RPitfall: a path that does not exist
# read_dta("missing.dta") #> Error: Failed to open missing.dta: No such file or directory read_dta(path) # correct: pass a real, existing file path #> # A tibble: 150 x 5

  

Garbled text from an old Stata file. Files written by Stata 13 or earlier store text as Latin-1. read_dta() assumes UTF-8 unless told otherwise, so accented names can arrive as mojibake. Re-read the file with encoding = "latin1" to fix the characters.

Coded columns arriving as labelled values. When a .dta file stores value labels, read_dta() returns those columns with class haven_labelled. They look like numbers but carry hidden labels, which breaks some functions. Convert them with as_factor() for readable factors or zap_labels() to keep the raw values.

Warning
Stata dates need their date format to read as dates. Stata stores dates as a number of days since 1960. read_dta() converts variables that carry a Stata %td date format into R Date values, but a date column saved without that format reads as a large raw number. Check any suspicious column and convert it with as.Date(x, origin = "1960-01-01").

Try it yourself

Try it: Read the bundled iris.dta file, then compute the mean of the Petal_Width column. Save the result to ex_mean.

RYour turn: read a dta file and summarise
# Try it: read iris.dta, mean of Petal_Width ex_path <- system.file("examples", "iris.dta", package = "haven") ex_data <- # your code here ex_mean <- # your code here ex_mean #> Expected: about 1.199

  
Click to reveal solution
RSolution
ex_path <- system.file("examples", "iris.dta", package = "haven") ex_data <- read_dta(ex_path) ex_mean <- mean(ex_data$Petal_Width) ex_mean #> [1] 1.199333

  

Explanation: read_dta() returns the Stata file as a tibble, so ex_data$Petal_Width is an ordinary numeric column that mean() summarises directly.

read_dta() works alongside a small set of haven readers, writers, and label helpers. Reach for the one that matches your file or your cleanup task.

  • read_stata(): identical alias of read_dta() for reading a Stata .dta file.
  • write_dta(): write a tibble back out as a Stata .dta file, with an optional version argument.
  • read_sav(): read an SPSS .sav or .zsav file into a tibble.
  • read_sas(): read a SAS .sas7bdat data file into a tibble.
  • as_factor(): turn Stata labelled columns into readable factors.
  • zap_labels(): strip value labels and keep the raw underlying values.

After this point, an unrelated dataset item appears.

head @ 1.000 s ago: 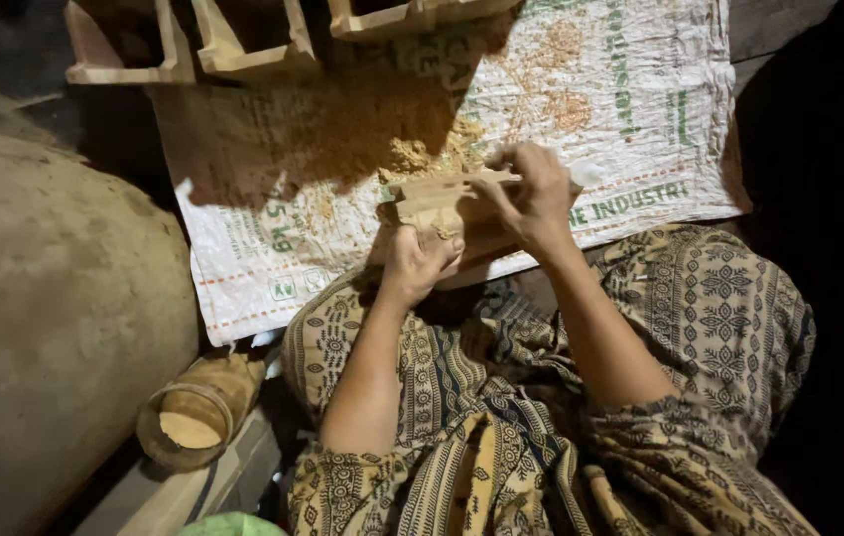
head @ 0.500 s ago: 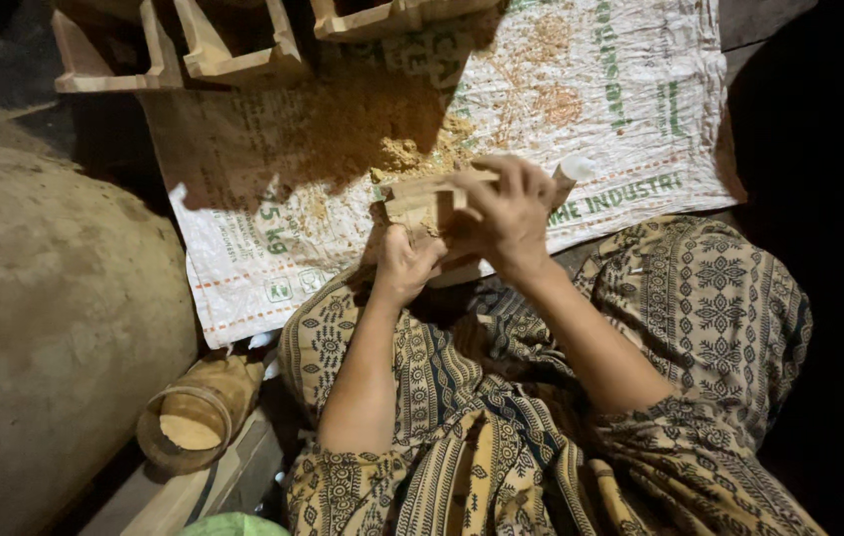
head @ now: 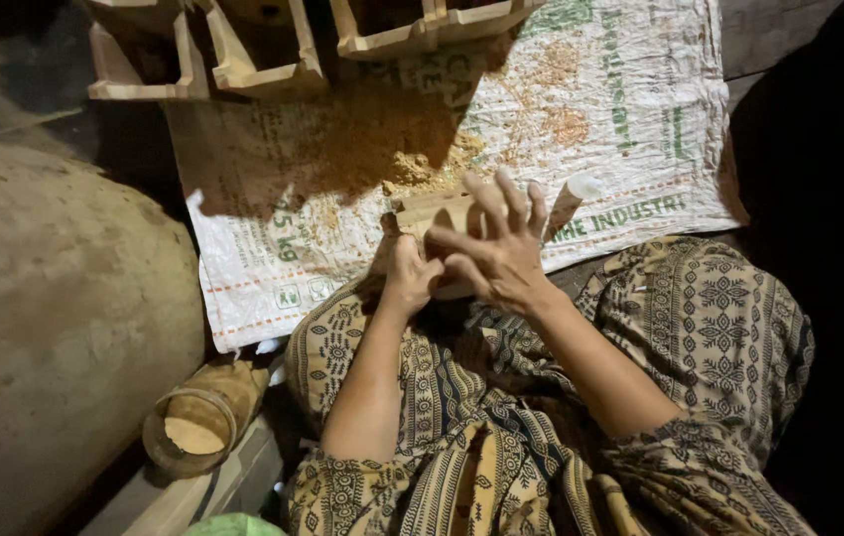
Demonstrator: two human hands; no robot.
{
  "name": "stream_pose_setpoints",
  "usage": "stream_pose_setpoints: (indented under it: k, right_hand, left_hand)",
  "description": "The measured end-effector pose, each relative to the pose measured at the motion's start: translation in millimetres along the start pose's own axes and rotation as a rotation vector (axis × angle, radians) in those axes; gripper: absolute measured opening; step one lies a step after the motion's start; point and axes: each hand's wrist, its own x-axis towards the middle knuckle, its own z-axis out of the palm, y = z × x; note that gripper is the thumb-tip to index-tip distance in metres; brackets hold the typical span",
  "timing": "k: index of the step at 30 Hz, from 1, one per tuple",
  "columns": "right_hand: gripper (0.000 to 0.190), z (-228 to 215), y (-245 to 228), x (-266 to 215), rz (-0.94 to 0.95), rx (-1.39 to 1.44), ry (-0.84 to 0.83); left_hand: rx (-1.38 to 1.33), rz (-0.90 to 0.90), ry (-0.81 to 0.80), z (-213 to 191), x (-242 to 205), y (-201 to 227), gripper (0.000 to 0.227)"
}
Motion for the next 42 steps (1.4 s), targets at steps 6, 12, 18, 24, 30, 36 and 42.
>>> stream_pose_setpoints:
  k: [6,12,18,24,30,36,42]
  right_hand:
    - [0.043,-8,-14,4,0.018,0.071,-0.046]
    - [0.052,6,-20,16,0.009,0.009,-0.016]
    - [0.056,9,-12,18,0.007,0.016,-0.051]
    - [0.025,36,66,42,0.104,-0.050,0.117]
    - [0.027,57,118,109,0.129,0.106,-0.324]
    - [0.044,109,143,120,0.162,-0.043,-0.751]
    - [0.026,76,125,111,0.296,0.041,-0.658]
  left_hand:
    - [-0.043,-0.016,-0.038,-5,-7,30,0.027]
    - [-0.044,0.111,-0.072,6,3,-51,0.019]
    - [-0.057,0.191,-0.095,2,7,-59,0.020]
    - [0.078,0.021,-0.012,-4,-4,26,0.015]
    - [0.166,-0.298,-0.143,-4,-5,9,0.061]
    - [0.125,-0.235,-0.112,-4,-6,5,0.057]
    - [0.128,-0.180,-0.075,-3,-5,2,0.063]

For the full argument reference, see the haven read_dta() documentation on tidyverse.org.

FAQ

How do I import a Stata file into R?

Install the haven package with install.packages("haven"), load it with library(haven), then call read_dta("path/to/file.dta"). The function reads the binary Stata format directly and returns the data as a tibble. You do not need Stata itself, a license, or any StataCorp software on the machine. The path can be absolute or relative to your current working directory.

What package reads .dta files in R?

The haven package is the standard choice. It reads Stata .dta files with read_dta() or its alias read_stata(), and it is part of the tidyverse. The older foreign::read.dta() still works for files up to Stata 12, but haven is faster, actively maintained, reads every modern Stata version, and returns a tidy tibble with value labels preserved.

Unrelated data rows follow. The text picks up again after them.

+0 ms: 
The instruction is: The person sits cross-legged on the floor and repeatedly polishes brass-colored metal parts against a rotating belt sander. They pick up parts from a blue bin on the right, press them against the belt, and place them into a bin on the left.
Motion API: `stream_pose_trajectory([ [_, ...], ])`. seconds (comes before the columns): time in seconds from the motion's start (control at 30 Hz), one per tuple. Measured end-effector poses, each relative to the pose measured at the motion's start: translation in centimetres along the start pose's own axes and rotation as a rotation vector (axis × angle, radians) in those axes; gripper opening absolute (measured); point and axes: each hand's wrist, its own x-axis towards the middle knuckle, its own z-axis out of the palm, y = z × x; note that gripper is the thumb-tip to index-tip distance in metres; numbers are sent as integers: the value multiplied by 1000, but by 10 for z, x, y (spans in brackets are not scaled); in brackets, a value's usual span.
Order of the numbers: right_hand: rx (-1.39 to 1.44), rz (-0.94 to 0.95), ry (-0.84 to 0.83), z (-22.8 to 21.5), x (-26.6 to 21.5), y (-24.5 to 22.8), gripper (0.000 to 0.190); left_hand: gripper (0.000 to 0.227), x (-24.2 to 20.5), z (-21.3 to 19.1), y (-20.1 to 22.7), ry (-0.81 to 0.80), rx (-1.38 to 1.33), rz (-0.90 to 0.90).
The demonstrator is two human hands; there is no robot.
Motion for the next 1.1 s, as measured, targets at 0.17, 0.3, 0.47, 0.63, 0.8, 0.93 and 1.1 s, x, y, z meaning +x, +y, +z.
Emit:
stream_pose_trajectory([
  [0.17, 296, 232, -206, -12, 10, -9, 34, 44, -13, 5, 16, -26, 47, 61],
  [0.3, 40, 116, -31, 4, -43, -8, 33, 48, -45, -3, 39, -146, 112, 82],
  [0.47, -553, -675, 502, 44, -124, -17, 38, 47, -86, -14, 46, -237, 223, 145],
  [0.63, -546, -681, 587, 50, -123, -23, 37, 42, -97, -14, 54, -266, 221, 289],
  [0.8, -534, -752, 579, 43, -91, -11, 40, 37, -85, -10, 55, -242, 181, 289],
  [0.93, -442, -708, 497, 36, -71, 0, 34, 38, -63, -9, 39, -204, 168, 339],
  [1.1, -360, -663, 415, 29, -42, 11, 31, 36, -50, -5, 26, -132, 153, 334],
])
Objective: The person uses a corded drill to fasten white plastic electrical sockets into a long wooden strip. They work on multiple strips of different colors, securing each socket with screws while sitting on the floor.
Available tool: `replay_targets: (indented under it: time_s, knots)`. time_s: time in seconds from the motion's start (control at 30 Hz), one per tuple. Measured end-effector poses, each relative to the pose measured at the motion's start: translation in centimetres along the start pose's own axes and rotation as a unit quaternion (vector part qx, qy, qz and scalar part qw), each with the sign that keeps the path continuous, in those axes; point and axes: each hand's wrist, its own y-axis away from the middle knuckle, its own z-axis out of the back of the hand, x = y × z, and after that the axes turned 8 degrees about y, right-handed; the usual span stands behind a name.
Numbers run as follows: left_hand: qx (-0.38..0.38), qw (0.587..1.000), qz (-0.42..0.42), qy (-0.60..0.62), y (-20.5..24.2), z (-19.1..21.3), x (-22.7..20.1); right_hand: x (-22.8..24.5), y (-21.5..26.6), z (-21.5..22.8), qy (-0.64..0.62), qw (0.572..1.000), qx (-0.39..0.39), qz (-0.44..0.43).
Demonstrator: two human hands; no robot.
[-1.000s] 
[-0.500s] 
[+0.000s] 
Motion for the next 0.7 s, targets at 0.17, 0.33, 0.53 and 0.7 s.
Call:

What is the difference between read_dta() and read.dta()?

read_dta() comes from haven and reads every Stata version, returning a tibble with labels kept as a haven_labelled class. read.dta() comes from the older foreign package and only reads files up to Stata 12, returning a base data frame. For any recent Stata file, use haven's read_dta(). The dotted name is the legacy reader.

Why are my Stata columns showing as labelled in R?

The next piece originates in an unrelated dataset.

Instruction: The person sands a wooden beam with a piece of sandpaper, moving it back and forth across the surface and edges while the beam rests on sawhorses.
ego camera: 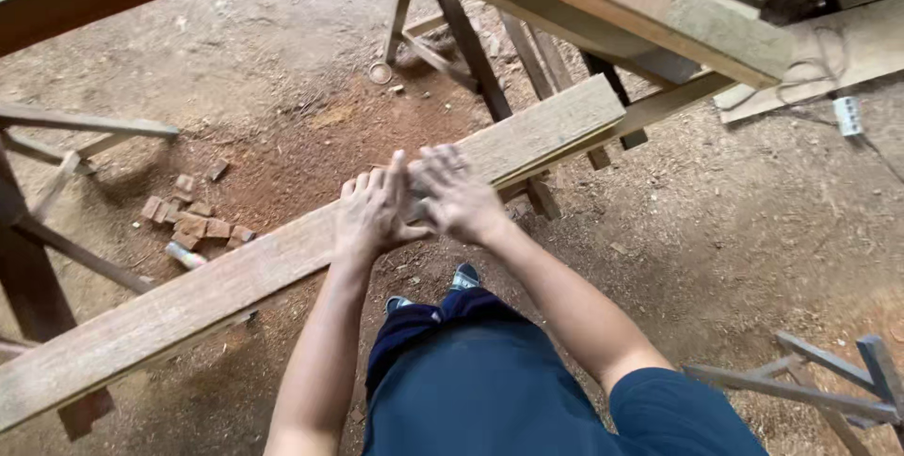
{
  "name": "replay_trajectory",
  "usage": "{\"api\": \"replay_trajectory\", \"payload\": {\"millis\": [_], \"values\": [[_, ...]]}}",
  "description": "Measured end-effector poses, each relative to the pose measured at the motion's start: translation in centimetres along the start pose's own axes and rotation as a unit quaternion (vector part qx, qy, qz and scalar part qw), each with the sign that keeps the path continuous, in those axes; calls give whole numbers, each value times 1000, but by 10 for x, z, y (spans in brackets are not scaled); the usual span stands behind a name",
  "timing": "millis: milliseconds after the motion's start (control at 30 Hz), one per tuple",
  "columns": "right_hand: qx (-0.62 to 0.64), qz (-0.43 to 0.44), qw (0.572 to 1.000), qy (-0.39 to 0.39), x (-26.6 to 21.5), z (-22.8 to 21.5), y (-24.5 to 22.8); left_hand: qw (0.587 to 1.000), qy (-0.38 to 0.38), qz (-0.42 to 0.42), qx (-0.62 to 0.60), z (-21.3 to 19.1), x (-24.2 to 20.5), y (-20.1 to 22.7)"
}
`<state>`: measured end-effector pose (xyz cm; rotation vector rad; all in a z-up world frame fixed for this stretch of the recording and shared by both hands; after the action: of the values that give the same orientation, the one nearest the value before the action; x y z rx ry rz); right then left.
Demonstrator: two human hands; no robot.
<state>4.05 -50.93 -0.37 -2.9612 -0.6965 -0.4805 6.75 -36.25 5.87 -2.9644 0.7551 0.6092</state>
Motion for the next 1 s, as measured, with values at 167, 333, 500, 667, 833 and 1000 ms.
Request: {"api": "replay_trajectory", "payload": {"millis": [167,333,500,667,833,1000], "values": [[-564,172,781,-208,-32,-28,156,1000,17,1,7,5,7,-3],[528,236,813,75,-29,1,152,999,37,6,17,15,11,-3],[105,213,933,-269,-7,-11,70,999,16,-34,32,10,10,2],[116,294,904,-288,-13,-53,142,995,33,-58,76,-9,54,30],[106,349,902,-233,-47,-51,202,991,77,-97,-41,15,79,61],[35,145,951,-270,-35,-1,132,963,182,-108,-167,42,80,42]]}}
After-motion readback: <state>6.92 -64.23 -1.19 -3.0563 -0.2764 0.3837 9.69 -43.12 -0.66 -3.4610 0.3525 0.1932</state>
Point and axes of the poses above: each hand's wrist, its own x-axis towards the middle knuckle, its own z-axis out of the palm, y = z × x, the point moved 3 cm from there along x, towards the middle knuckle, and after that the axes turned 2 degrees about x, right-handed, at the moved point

The .dta file stored value labels, so read_dta() returns those columns with class haven_labelled. They display as numbers with attached labels. Call as_factor() on the data to convert labelled columns into factors, or zap_labels() to drop the labels and keep the raw values. This is common when importing coded survey or panel data.

Can read_dta() read all Stata versions?

Yes. read_dta() reads every Stata file format from Stata 8 through the current release, and it detects the version automatically, so you never pass a version argument when reading. The version argument exists only on the writing side, in write_dta(), where it controls which Stata release can open the file you create.